GOAL OF THE EXERCISE |
Exactly those lines that run from the one containing "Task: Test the" through the last line of the entries below should be printed, and no others.

Items from a dataset:
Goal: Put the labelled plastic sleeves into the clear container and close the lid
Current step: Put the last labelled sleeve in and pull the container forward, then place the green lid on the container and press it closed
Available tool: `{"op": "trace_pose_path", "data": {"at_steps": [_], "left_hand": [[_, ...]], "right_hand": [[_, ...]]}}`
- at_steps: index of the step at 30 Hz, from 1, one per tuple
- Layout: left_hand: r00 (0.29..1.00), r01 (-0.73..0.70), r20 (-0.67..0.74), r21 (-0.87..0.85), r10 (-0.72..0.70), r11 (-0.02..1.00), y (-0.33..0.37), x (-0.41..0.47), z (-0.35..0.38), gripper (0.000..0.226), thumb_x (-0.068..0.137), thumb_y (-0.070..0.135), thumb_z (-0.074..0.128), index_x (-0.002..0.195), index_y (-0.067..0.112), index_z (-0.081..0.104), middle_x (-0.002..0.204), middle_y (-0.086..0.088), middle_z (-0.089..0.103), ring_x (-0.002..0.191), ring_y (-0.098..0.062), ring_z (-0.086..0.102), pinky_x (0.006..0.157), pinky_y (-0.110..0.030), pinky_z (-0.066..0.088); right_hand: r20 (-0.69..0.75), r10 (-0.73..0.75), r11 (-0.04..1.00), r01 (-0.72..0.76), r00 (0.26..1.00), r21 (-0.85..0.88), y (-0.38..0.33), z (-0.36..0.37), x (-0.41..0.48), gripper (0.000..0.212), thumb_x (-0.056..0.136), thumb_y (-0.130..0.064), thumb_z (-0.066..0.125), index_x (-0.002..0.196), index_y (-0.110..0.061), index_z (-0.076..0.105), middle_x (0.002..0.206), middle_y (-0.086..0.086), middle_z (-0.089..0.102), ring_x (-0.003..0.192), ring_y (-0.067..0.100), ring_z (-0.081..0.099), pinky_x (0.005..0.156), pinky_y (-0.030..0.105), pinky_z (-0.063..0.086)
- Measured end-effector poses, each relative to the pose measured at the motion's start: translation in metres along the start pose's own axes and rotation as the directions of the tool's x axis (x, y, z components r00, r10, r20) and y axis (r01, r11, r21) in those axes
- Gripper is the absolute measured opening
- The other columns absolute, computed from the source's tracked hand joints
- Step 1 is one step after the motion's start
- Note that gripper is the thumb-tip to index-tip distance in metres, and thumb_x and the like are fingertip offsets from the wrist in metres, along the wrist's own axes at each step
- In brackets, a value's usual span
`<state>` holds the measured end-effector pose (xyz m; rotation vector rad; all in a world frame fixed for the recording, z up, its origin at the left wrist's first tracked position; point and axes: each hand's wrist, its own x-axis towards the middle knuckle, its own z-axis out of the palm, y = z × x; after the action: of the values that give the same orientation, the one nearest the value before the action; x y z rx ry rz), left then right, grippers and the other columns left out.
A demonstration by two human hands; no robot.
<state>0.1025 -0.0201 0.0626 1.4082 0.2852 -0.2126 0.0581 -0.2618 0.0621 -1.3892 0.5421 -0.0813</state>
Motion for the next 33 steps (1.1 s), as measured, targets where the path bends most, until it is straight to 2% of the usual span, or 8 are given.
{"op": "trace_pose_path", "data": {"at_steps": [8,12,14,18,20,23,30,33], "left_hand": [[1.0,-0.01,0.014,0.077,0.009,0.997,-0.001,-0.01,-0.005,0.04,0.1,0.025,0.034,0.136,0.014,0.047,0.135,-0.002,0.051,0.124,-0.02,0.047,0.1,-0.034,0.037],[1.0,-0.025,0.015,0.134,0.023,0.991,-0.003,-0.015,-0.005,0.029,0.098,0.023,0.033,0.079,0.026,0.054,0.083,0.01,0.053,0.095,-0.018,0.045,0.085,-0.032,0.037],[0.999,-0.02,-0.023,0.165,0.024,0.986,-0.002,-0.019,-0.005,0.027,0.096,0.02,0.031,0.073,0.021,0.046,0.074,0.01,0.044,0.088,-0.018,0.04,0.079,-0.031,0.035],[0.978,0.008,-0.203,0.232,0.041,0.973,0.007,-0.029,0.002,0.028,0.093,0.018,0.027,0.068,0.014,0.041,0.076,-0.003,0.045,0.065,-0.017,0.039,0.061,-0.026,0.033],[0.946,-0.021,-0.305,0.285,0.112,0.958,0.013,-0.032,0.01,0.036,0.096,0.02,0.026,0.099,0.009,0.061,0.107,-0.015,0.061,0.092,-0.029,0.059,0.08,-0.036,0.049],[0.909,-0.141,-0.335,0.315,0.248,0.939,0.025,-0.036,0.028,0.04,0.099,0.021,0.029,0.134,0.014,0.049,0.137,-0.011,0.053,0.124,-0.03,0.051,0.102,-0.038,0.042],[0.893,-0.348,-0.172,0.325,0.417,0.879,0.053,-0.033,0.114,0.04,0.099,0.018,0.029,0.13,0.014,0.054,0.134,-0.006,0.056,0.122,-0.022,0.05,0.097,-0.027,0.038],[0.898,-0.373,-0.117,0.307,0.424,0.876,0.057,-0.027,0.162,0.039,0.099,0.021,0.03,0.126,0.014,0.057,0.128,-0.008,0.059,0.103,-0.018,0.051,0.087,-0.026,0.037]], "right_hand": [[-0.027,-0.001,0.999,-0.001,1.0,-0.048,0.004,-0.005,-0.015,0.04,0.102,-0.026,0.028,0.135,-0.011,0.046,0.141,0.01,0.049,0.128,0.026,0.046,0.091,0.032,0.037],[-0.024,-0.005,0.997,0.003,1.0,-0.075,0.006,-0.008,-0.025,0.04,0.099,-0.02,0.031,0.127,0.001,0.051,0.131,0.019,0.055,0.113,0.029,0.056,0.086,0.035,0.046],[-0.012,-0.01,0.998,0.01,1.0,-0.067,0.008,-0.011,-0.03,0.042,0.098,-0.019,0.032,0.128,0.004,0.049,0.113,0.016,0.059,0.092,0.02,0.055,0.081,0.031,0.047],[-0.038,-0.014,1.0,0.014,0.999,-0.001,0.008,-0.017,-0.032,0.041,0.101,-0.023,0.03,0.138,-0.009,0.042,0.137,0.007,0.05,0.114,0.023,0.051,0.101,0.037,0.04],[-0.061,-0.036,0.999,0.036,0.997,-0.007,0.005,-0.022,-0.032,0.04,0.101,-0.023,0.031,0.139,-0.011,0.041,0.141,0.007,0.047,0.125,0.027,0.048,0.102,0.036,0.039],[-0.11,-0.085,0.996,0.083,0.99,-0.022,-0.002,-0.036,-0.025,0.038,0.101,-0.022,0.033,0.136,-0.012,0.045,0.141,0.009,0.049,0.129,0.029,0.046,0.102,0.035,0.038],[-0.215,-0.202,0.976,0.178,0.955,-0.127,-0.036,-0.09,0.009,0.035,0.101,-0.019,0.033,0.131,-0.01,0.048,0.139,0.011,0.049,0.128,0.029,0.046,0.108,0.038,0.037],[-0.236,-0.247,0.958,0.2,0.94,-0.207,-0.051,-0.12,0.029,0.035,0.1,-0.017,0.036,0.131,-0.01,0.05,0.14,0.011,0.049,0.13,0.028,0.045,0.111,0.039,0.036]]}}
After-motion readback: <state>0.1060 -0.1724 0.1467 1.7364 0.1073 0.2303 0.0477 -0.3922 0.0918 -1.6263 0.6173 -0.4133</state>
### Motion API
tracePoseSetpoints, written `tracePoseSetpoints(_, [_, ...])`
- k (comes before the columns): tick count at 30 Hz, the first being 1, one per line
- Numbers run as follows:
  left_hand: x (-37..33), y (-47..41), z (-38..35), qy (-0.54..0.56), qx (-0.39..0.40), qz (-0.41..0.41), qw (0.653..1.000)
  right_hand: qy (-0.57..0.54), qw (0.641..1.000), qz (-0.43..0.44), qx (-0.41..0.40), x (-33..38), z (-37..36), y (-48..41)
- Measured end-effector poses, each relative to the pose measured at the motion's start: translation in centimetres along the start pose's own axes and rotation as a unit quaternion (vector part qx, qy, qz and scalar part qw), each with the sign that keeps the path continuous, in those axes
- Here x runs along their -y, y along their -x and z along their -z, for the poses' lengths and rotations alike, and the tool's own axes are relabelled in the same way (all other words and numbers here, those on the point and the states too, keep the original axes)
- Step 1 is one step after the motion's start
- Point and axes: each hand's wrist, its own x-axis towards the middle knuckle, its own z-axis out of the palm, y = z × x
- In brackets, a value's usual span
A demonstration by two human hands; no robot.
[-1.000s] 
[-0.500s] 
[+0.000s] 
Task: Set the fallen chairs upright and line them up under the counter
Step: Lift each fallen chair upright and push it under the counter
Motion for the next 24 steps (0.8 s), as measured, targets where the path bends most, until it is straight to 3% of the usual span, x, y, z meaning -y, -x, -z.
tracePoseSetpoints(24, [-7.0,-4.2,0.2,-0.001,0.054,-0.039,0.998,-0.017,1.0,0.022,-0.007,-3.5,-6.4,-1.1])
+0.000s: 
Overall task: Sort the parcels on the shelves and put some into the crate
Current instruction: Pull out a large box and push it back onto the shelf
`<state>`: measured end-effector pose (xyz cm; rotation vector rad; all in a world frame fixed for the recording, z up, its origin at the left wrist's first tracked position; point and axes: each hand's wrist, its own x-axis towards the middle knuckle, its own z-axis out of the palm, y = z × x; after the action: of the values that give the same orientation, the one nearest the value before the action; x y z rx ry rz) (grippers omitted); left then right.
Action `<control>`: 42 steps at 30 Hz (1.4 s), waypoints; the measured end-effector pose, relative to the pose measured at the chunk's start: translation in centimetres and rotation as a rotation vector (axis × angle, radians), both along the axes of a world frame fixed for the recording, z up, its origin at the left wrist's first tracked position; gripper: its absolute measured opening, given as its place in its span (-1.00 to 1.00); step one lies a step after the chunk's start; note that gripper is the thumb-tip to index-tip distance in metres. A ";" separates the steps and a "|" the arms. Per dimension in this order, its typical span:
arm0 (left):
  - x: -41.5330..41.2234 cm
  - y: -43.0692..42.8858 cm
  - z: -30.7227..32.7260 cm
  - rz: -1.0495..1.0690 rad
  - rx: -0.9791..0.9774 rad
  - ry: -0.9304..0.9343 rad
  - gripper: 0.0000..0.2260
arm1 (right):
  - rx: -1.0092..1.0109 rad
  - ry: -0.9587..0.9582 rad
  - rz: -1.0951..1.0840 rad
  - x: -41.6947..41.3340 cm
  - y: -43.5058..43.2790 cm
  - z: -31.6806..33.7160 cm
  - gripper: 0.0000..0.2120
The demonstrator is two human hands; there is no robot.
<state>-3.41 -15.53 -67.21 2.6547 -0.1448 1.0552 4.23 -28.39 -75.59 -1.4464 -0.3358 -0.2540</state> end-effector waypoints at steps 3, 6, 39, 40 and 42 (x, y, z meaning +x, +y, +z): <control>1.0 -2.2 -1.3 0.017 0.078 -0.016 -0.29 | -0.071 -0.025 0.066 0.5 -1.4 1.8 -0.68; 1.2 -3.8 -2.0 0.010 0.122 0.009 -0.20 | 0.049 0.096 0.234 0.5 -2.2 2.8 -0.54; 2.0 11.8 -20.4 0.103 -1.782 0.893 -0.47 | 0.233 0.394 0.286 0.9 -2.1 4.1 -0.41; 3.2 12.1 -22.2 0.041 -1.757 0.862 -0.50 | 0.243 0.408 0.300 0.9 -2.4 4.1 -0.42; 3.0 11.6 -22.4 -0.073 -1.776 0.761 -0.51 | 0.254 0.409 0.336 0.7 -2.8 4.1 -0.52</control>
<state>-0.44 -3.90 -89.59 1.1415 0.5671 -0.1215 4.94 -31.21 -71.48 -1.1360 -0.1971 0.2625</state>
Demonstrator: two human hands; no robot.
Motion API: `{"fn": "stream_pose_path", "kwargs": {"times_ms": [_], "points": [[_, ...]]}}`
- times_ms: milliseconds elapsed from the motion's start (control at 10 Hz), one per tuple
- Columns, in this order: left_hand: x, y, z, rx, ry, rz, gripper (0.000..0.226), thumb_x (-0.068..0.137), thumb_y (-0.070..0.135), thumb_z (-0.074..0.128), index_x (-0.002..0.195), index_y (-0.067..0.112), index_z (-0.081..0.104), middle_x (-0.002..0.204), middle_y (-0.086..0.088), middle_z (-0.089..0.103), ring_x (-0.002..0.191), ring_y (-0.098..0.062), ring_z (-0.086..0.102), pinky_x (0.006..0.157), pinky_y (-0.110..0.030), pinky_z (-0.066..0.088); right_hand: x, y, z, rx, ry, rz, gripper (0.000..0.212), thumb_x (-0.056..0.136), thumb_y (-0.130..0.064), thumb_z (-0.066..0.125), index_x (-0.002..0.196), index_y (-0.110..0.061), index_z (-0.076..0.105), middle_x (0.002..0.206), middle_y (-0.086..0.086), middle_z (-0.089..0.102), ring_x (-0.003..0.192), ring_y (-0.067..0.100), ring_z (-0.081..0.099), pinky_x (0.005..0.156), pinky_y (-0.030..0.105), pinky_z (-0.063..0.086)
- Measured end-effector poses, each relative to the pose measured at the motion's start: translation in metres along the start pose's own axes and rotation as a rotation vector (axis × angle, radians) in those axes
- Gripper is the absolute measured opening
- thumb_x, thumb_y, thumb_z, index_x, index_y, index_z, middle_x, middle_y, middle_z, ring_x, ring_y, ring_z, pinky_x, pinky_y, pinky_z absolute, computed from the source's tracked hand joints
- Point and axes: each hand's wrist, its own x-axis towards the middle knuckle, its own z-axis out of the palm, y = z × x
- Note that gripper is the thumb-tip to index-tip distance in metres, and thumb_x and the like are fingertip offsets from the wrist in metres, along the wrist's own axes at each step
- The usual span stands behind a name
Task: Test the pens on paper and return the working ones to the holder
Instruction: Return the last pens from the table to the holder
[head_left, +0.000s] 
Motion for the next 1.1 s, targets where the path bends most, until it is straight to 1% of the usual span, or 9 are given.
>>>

OUTPUT OF THE EXERCISE |
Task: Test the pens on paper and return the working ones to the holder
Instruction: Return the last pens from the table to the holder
[head_left, +0.000s] 
Motion for the next 1.1 s, targets where the path bends most, until it is straight to 1% of the usual span, or 9 are given.
>>>

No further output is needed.